In a move to improve the learning capabilities of computers that we use today, Qualcomm has announced
the Zeroth NPU. They state that the goal of this NPU is to create a new computer processor that mimics the human brain and nervous system so devices can have embedded cognition driven by brain inspired computing. I wonder why they picked the Zeroth name when you consider that Isaac Asimov had a Zeroth law in his Three Laws of Robotics
. For those unfamiliar, the 0th law or Zeroth law, is "A robot may not harm humanity, or, by inaction, allow humanity to come to harm."
The name that Qualcomm used is a little ominous if you ask me, but I guess it also proves the point that Qualcomm is trying to make with the Zeroth. They want to help our devices become more learning capable and to see the world and things in the same ways that we do in order to deliver more compatible experiences. Perhaps we aren't building machines to think entirely like humans, but we are hopefully at least showing them how we see the world in order for them to think beyond binary functions.
The video above is a little interesting because it shows how they are able to help a robot to learn via positive feedback (like a living thing would learn). However, the whole Good Robot things is a little scary because what happens if it's a 'Bad Robot'. While I really like the fact that Qualcomm is getting involved in things like the FIRST Robotics challenge and building an NPU for more compatible robots, I will always worry about how smart these robots can get if we give them enough cognitive capability and processing power.

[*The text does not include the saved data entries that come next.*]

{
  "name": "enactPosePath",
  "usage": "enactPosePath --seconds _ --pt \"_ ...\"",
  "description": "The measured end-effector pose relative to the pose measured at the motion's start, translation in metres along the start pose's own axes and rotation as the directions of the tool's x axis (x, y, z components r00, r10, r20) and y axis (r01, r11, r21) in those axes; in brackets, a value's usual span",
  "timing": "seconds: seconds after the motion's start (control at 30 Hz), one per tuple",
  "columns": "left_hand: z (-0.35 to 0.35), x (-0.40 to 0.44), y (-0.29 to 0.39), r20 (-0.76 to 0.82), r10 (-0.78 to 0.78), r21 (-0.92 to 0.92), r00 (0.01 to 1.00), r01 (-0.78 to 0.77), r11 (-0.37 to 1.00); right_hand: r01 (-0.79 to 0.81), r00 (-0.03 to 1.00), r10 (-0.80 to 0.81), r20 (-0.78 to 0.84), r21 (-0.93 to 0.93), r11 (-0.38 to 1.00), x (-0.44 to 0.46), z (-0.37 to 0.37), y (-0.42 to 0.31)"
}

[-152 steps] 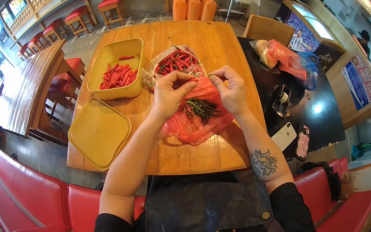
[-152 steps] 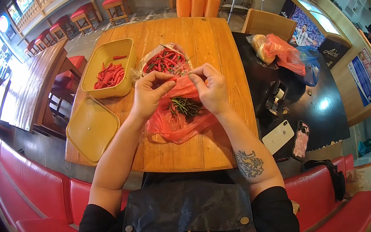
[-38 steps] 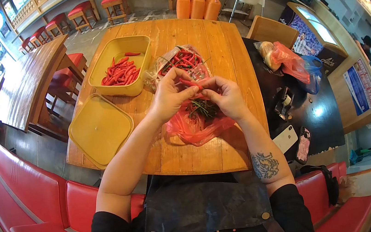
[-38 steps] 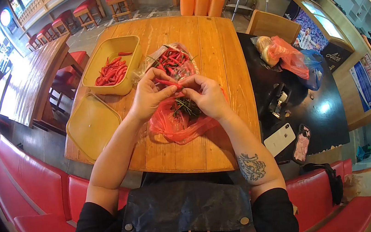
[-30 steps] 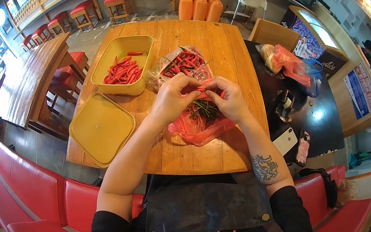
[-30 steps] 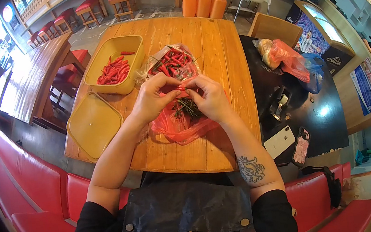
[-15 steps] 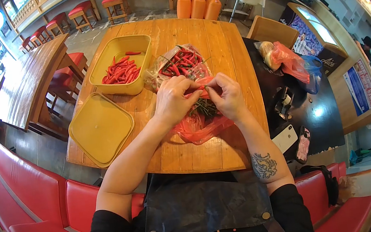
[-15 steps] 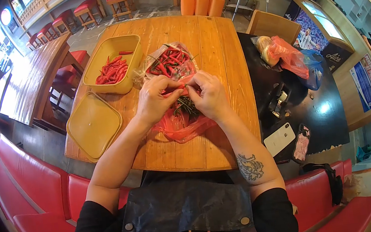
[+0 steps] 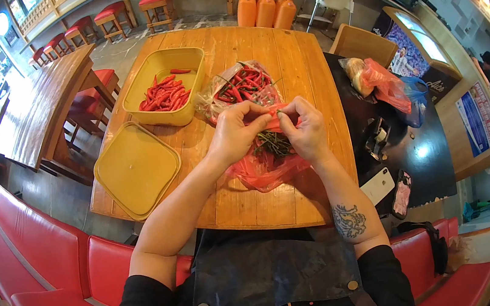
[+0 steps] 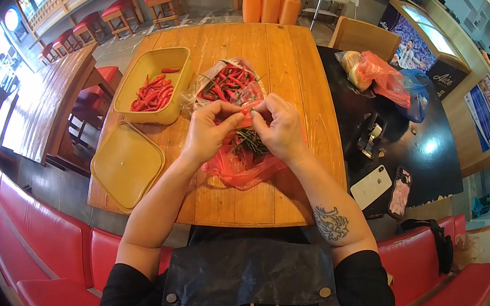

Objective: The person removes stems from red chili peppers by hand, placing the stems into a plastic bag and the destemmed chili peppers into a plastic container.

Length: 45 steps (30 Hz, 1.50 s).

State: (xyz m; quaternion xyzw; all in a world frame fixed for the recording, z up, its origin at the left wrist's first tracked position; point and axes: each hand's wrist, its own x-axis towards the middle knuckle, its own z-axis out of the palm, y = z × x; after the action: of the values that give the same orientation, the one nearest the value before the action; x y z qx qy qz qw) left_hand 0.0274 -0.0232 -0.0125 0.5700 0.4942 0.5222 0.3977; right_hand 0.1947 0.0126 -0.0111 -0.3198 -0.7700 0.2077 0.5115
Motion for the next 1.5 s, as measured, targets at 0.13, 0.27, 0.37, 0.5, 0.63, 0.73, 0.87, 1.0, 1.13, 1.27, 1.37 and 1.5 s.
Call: enactPosePath --seconds 0.13,0.27,0.37,0.5,0.63,0.73,0.87,1.0,1.13,1.27,1.37,1.5 --pt "-0.038 0.013 0.006 -0.235 0.269 0.182 0.934 -0.229 0.956 -0.080 0.996 0.081 -0.038 0.024 0.996 0.004 -0.010 -0.002" --pt "-0.090 0.018 0.015 -0.355 0.509 0.664 0.784 -0.172 0.728 0.015 0.992 -0.007 0.123 -0.066 0.998 0.004 -0.011 0.002" --pt "-0.100 0.023 0.000 -0.392 0.507 0.857 0.768 0.103 0.506 0.190 0.948 -0.134 0.288 -0.176 0.966 0.000 -0.007 -0.001" --pt "-0.082 0.028 -0.006 -0.175 0.655 0.923 0.735 -0.109 0.369 0.268 0.885 -0.132 0.447 -0.257 0.929 -0.005 -0.004 0.001" --pt "-0.040 0.041 -0.026 0.144 0.567 0.791 0.811 -0.439 0.427 0.292 0.863 -0.117 0.491 -0.296 0.909 -0.006 -0.003 0.003" --pt "-0.029 0.041 -0.036 0.230 0.441 0.870 0.867 -0.387 0.307 0.303 0.870 -0.162 0.466 -0.246 0.921 -0.006 -0.002 0.003" --pt "-0.036 0.042 -0.037 0.213 0.415 0.915 0.885 -0.329 0.232 0.304 0.871 -0.167 0.463 -0.240 0.922 -0.006 -0.001 0.000" --pt "-0.037 0.042 -0.026 0.046 0.515 0.884 0.856 -0.274 0.378 0.276 0.898 -0.162 0.408 -0.239 0.931 -0.004 -0.003 -0.001" --pt "-0.033 0.036 -0.009 -0.226 0.469 0.458 0.854 -0.332 0.825 0.214 0.963 -0.161 0.215 -0.253 0.943 0.000 -0.004 -0.009" --pt "-0.022 0.017 0.009 -0.112 0.067 -0.151 0.991 -0.083 0.985 0.240 0.968 -0.249 0.008 -0.301 0.923 0.005 -0.001 -0.016" --pt "-0.016 0.012 0.002 -0.001 0.105 -0.189 0.994 -0.103 0.977 0.225 0.971 -0.238 -0.011 -0.290 0.930 0.004 0.000 -0.009" --pt "-0.014 0.010 0.002 0.041 0.089 -0.159 0.995 -0.081 0.984 0.203 0.977 -0.179 0.119 -0.228 0.952 0.003 -0.006 0.000"
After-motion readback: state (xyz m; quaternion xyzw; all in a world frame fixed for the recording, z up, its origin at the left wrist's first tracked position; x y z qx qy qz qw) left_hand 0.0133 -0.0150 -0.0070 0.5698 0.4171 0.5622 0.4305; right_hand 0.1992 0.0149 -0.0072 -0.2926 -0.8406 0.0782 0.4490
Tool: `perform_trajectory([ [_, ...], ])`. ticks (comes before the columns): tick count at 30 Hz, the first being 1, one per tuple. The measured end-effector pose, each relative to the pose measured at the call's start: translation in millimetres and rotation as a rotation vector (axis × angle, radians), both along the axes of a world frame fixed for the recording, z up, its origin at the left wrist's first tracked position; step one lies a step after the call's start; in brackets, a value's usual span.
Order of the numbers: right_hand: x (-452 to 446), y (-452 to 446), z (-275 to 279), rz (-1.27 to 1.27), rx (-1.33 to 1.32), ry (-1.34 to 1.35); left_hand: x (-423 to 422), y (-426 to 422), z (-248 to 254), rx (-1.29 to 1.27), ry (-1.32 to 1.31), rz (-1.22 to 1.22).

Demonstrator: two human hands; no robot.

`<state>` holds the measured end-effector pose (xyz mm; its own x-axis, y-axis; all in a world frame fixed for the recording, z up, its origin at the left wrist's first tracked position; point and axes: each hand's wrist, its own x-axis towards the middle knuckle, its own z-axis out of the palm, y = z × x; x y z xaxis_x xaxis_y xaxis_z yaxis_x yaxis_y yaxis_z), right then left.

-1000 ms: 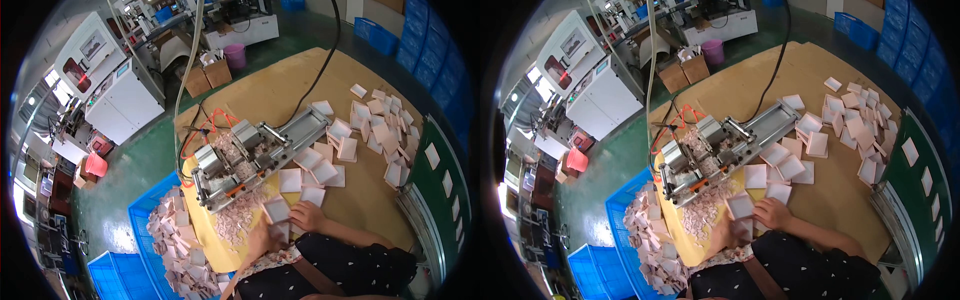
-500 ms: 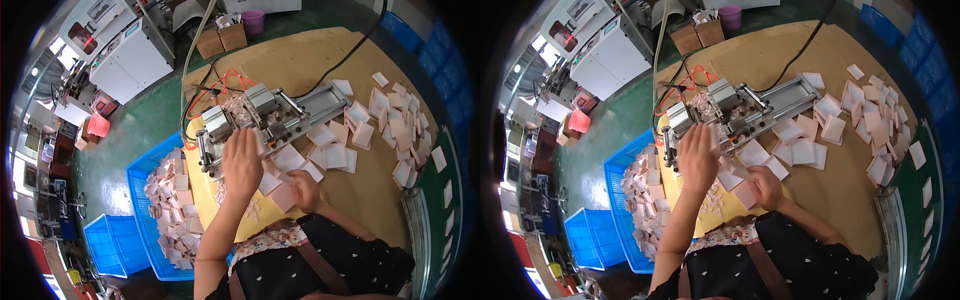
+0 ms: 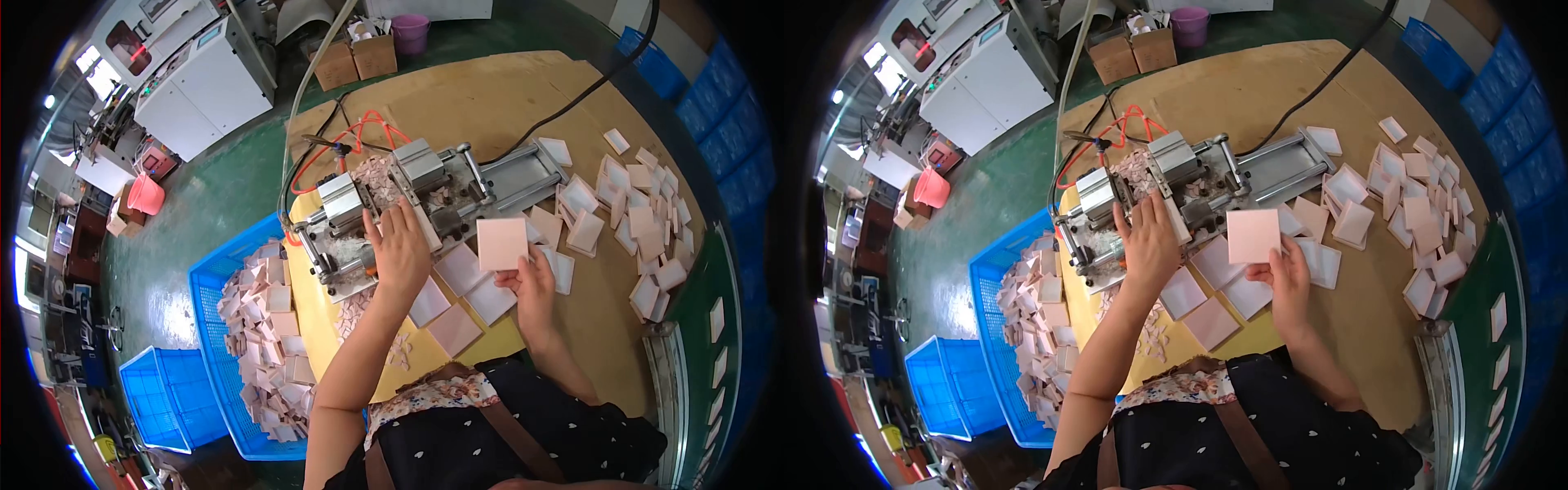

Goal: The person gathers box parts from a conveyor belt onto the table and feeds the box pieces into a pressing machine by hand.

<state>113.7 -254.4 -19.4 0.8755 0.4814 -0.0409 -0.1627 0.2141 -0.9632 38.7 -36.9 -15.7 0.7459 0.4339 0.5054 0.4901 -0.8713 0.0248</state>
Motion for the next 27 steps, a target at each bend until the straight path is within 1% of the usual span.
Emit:
perform_trajectory([
  [1, 2, 10, 5, 0.012, 0.078, 0.038, 0, 1, -1, 0.031, 0.018, -0.003],
  [3, 4, 32, 10, 0.070, 0.160, 0.064, -5, 4, 2, -0.006, 0.029, -0.051],
  [4, 3, 44, 13, 0.102, 0.208, 0.080, -11, 3, 17, -0.037, 0.005, -0.072],
  [5, 3, 54, 10, 0.153, 0.226, 0.110, -22, 1, 35, -0.078, -0.081, -0.005],
  [6, 2, 63, 13, 0.238, 0.175, 0.134, -36, 2, 49, -0.123, -0.166, 0.059],
  [7, 0, 71, 15, 0.320, 0.123, 0.162, -54, 27, 32, -0.388, -0.113, 0.190],
  [8, -4, 79, 10, 0.393, 0.086, 0.188, -75, 23, 60, -0.378, -0.092, 0.362],
  [9, -9, 89, 9, 0.429, 0.070, 0.210, -86, 30, 62, -0.240, -0.145, 0.382],
  [10, -13, 98, 1, 0.431, 0.060, 0.171, -95, 33, 62, -0.107, -0.197, 0.405],
  [11, -14, 108, -8, 0.439, 0.052, 0.128, -99, 32, 62, -0.172, -0.218, 0.241],
  [12, -11, 114, -9, 0.426, 0.043, 0.205, -96, 29, 59, -0.311, -0.161, 0.080],
  [13, -11, 118, -10, 0.439, 0.045, 0.205, -91, 23, 53, -0.451, -0.102, -0.081],
  [14, -10, 118, -12, 0.449, 0.074, 0.211, -85, 14, 47, -0.357, -0.015, -0.155],
  [15, -10, 116, -13, 0.452, 0.099, 0.218, -76, 11, 34, -0.295, 0.009, -0.243],
  [16, -8, 112, -11, 0.474, 0.074, 0.156, -71, 13, 25, -0.314, 0.008, -0.250],
  [17, -8, 106, -6, 0.417, -0.041, 0.042, -65, 15, 19, -0.329, 0.002, -0.263],
  [18, -10, 99, 0, 0.353, -0.153, -0.070, -62, 15, 25, -0.303, -0.059, -0.281],
  [19, -6, 86, -12, 0.277, -0.232, -0.395, -59, 15, 31, -0.335, -0.060, -0.265],
  [21, -2, 56, -9, 0.270, -0.398, -0.582, -52, 20, 32, -0.400, -0.022, -0.276],
  [22, 0, 42, -4, 0.322, -0.492, -0.640, -48, 21, 33, -0.410, -0.030, -0.276],
  [23, 0, 28, -1, 0.328, -0.499, -0.646, -46, 22, 34, -0.459, -0.042, -0.299],
  [24, 0, 16, 1, 0.364, -0.562, -0.811, -45, 23, 36, -0.504, -0.053, -0.321],
  [25, 1, 7, 5, 0.396, -0.622, -0.975, -47, 22, 39, -0.445, -0.126, -0.358],
  [26, 1, -1, 10, 0.397, -0.626, -0.974, -56, 21, 45, -0.416, -0.184, -0.274],
  [27, 0, -10, 17, 0.430, -0.695, -1.044, -69, 20, 49, -0.394, -0.236, -0.194],
])
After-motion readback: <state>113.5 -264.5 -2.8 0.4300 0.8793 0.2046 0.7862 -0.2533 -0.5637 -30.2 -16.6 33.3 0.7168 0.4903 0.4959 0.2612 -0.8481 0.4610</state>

The creation of a Neural Processing Unit is a lofty one and will most likely not see any results for many years to come, but it is certainly interesting to see Qualcomm trying to bridge the gap between humans and the processors in their hands. Surely, having the ability replicate the human nervous system and some of their thought processes is a good thing to have, but I just hope that there are some very strict checks and balances within these systems. You know, to prevent a Skynet-like event where the robots become self aware and start to realize that the world is a better place without us. It's a crazy thought, sure, but giving computers the ability to think and feel like humans is also a bit crazy too.